L’Institut Marocain de l’Intelligence Stratégique (IMIS), think tank qui s’était fait remarquer à travers les publications de « Une ambition Marocaine » et « Le Maroc stratégique », a de nouveau réuni nombre d’experts et analystes pour un projet encore plus ambitieux, celui de dépeindre 20 ans d’évolution de notre Royaume, depuis l’ascension au Trône du Roi Mohammed VI. Mais ce n’est pas le parcours d’un Roi que l’IMIS s’est employé à retracer, plutôt celle d’un pays et de toutes ses composantes, depuis les plus hauts représentants de l’Etat jusqu’aux membres les plus modestes de sa société. La (première ?) présentation de l’ouvrage a été accueillie à Paris sur le campus de l’ESSEC, dont le président Pr.
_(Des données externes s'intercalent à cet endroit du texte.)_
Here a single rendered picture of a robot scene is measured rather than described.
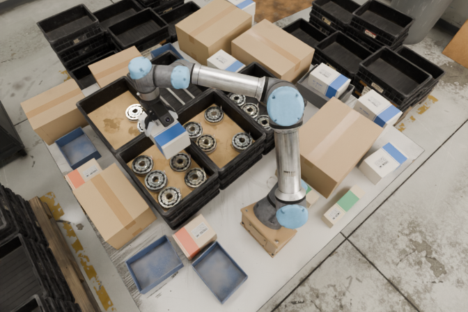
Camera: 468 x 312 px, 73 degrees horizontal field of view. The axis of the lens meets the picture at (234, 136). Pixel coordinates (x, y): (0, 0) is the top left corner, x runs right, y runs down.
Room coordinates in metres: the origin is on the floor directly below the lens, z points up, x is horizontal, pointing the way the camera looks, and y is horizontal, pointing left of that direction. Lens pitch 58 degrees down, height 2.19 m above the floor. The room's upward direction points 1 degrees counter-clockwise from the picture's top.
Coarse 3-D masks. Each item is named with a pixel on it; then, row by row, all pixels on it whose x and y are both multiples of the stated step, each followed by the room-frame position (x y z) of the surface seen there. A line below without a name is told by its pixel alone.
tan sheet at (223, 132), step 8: (192, 120) 0.97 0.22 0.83; (200, 120) 0.97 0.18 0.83; (224, 120) 0.96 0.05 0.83; (232, 120) 0.96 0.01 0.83; (208, 128) 0.92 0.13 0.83; (216, 128) 0.92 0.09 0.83; (224, 128) 0.91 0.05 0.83; (232, 128) 0.91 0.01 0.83; (240, 128) 0.91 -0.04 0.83; (216, 136) 0.86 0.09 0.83; (224, 136) 0.86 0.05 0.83; (232, 136) 0.86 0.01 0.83; (224, 144) 0.82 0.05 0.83; (216, 152) 0.77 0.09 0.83; (224, 152) 0.77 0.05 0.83; (232, 152) 0.77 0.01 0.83; (216, 160) 0.73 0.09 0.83; (224, 160) 0.73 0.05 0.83
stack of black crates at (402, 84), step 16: (384, 48) 1.77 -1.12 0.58; (368, 64) 1.69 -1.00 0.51; (384, 64) 1.70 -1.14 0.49; (400, 64) 1.65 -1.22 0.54; (368, 80) 1.53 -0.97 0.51; (384, 80) 1.45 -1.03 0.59; (400, 80) 1.54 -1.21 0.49; (416, 80) 1.53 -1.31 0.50; (384, 96) 1.40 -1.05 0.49; (400, 96) 1.33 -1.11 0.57
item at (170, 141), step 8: (176, 120) 0.75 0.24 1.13; (152, 128) 0.71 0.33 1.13; (160, 128) 0.71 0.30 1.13; (168, 128) 0.71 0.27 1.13; (176, 128) 0.71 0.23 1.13; (184, 128) 0.71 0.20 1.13; (152, 136) 0.69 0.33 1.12; (160, 136) 0.67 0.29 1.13; (168, 136) 0.67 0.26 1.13; (176, 136) 0.67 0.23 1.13; (184, 136) 0.68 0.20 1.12; (160, 144) 0.64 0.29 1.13; (168, 144) 0.64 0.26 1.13; (176, 144) 0.65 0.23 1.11; (184, 144) 0.67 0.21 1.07; (168, 152) 0.63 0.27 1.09; (176, 152) 0.65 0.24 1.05
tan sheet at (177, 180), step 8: (144, 152) 0.78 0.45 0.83; (152, 152) 0.78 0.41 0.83; (160, 152) 0.78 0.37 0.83; (184, 152) 0.78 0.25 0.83; (160, 160) 0.73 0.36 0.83; (168, 160) 0.73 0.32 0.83; (192, 160) 0.73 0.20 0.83; (160, 168) 0.69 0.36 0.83; (168, 168) 0.69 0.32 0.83; (200, 168) 0.69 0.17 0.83; (136, 176) 0.65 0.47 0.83; (168, 176) 0.64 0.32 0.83; (176, 176) 0.64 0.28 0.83; (184, 176) 0.64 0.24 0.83; (208, 176) 0.64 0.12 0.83; (144, 184) 0.61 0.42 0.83; (168, 184) 0.60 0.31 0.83; (176, 184) 0.60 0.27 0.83; (184, 184) 0.60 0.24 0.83; (152, 192) 0.56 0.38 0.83; (184, 192) 0.56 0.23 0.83
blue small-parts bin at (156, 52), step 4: (168, 44) 1.64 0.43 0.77; (160, 48) 1.60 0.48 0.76; (164, 48) 1.62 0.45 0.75; (168, 48) 1.63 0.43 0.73; (172, 48) 1.62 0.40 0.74; (152, 52) 1.57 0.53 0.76; (156, 52) 1.58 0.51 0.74; (160, 52) 1.60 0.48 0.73; (176, 52) 1.58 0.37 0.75; (152, 56) 1.55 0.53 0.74; (180, 56) 1.53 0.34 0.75
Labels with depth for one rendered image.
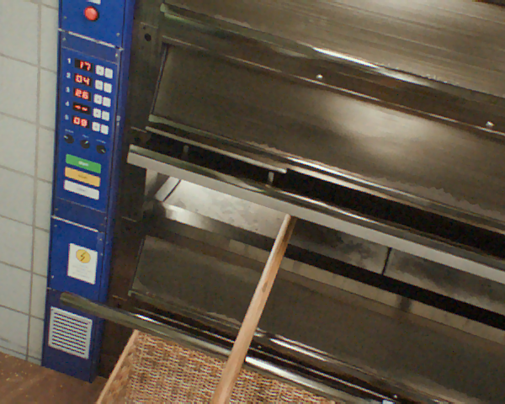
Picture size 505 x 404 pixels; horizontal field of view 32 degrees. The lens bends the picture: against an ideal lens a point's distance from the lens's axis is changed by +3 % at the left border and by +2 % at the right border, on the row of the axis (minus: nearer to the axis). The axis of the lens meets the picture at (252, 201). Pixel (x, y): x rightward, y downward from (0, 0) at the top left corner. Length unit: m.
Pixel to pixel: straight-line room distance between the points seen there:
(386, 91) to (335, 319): 0.63
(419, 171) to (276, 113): 0.34
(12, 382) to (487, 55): 1.53
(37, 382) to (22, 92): 0.83
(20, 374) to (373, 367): 0.99
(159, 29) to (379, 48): 0.48
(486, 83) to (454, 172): 0.21
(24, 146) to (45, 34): 0.31
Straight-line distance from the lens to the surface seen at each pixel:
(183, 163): 1.86
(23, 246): 2.39
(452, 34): 1.77
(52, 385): 2.52
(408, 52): 1.77
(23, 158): 2.24
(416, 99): 1.82
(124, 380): 2.35
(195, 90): 1.94
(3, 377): 2.55
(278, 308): 2.17
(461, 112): 1.82
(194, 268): 2.20
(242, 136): 1.92
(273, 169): 1.84
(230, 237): 2.09
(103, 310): 1.85
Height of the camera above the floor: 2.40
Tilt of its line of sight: 33 degrees down
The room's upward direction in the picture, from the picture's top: 12 degrees clockwise
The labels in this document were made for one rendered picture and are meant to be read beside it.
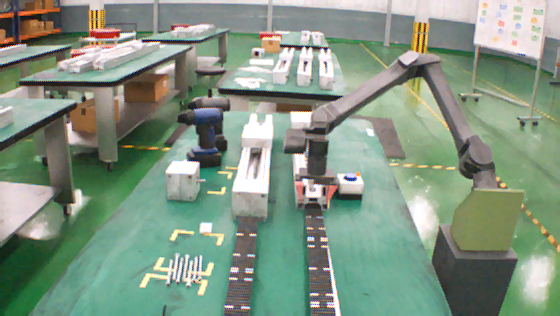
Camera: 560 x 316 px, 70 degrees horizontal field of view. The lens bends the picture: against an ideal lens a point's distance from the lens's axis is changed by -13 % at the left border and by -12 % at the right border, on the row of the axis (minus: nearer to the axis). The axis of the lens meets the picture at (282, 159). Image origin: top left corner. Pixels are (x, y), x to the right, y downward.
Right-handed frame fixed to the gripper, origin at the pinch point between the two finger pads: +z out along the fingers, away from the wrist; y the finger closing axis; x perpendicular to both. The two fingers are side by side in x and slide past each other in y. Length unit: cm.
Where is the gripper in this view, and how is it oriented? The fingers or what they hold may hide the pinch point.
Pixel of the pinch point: (314, 200)
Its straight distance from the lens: 135.6
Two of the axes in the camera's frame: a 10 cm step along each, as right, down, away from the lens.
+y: -10.0, -0.5, 0.0
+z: -0.5, 9.4, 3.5
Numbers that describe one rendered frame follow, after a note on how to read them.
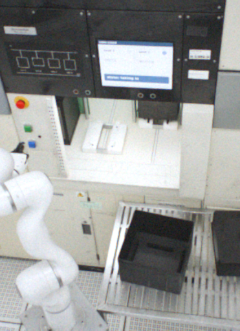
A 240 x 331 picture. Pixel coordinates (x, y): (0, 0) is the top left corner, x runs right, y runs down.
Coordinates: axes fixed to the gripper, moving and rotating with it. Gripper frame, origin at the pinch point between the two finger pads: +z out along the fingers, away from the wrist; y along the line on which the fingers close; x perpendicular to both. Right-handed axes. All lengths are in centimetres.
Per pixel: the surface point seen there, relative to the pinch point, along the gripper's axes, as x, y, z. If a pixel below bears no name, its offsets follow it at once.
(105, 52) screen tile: 43, 39, 12
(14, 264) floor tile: -120, -33, 11
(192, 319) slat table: -44, 80, -48
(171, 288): -40, 70, -38
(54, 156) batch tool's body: -18.0, 9.0, 13.1
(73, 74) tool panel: 32.0, 25.4, 12.3
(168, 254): -43, 68, -19
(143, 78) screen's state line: 31, 54, 12
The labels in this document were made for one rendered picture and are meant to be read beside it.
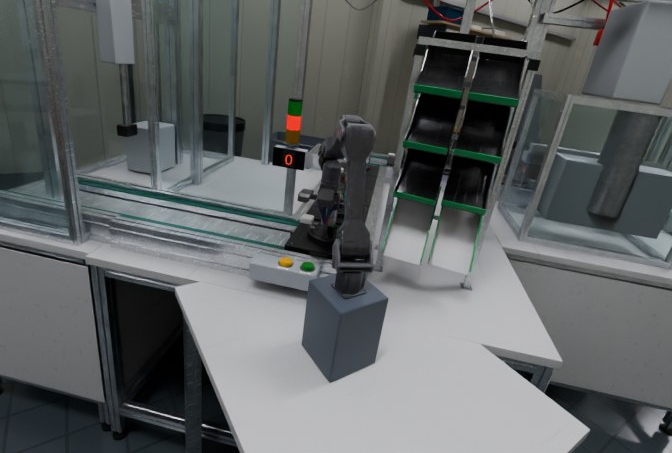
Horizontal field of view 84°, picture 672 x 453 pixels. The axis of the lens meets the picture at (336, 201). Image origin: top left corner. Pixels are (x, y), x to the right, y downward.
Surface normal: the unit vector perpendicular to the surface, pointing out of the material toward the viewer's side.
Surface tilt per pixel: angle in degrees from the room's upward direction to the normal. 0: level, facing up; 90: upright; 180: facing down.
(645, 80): 90
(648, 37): 90
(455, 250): 45
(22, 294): 90
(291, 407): 0
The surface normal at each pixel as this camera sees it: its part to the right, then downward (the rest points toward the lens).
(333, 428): 0.13, -0.93
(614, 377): -0.18, 0.33
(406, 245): -0.15, -0.44
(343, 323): 0.55, 0.36
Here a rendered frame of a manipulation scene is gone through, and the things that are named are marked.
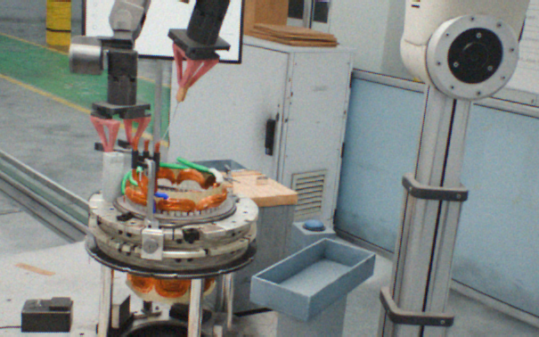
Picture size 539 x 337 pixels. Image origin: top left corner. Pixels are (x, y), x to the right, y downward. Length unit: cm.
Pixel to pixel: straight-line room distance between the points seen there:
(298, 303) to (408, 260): 36
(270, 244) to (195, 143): 260
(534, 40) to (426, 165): 205
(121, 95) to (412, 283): 67
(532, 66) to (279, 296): 241
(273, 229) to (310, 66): 212
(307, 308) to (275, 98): 256
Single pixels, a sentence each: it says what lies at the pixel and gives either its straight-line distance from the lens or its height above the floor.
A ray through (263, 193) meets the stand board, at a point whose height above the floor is 107.
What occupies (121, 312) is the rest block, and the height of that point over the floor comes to 85.
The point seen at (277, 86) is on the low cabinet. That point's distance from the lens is 362.
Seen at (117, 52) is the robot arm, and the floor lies 137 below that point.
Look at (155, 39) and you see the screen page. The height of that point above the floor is 130.
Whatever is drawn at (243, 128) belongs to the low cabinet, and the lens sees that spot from 384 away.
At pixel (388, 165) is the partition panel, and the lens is 393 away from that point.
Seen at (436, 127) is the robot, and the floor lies 129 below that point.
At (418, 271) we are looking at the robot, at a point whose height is 101.
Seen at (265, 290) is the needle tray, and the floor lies 105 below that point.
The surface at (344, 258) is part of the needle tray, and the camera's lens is 137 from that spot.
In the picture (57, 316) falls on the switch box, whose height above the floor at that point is 82.
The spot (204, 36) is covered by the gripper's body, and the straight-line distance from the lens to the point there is 127.
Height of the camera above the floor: 154
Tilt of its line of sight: 15 degrees down
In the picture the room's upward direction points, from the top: 5 degrees clockwise
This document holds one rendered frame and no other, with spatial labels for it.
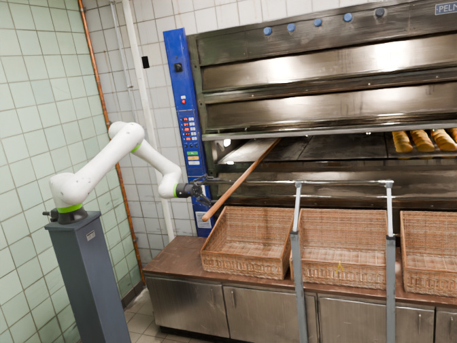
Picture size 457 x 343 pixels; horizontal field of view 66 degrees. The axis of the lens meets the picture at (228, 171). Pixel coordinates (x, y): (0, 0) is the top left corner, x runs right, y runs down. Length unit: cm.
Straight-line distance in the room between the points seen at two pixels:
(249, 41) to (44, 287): 209
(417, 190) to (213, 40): 162
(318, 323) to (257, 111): 139
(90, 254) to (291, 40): 171
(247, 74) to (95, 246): 142
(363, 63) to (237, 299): 164
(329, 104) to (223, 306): 148
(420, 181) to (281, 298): 111
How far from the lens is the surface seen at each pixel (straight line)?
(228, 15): 249
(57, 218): 209
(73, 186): 181
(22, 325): 269
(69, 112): 281
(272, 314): 241
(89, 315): 224
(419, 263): 249
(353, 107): 234
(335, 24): 235
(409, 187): 248
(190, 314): 268
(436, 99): 237
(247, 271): 233
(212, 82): 253
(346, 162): 242
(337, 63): 233
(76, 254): 204
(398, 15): 234
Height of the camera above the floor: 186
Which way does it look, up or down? 16 degrees down
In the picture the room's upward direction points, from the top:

Vincenzo Esposito Vinzi a rappelé les forts liens de l’école avec le Maroc, notamment depuis l’ouverture d’un campus de l’ESSEC à Rabat il y a maintenant deux ans. M. Abdelmalek Alaoui, président de l’IMIS, qui a dirigé la création du « Chemin Marocain », dont M. Najib Benamour a assuré la coordination, a déclaré que l’institut s’est « intéressée à la dynamique des deux dernières décennies du Maroc, sans en faire un bilan, mais pour expliquer ce pays étrange qui déçoit parfois, mais qui toujours étonne les gens qui s’y intéressent ». Devant une salle comble, et en présence de l’Ambassadeur du Maroc, SE M. Chakib Benmoussa, M. Alaoui a réuni un panel composé de plusieurs contributeurs à l’ouvrage, qui ont pu chacun à leur tour revenir sur le chapitre qu’ils avaient traité, et a modéré des débats et échanges passionnés, aussi bien du côté des intervenants que de la salle, le tout en l’absence du syndrome de la langue de bois qui caractérise hélas bien des discours de la part de nos dirigeants.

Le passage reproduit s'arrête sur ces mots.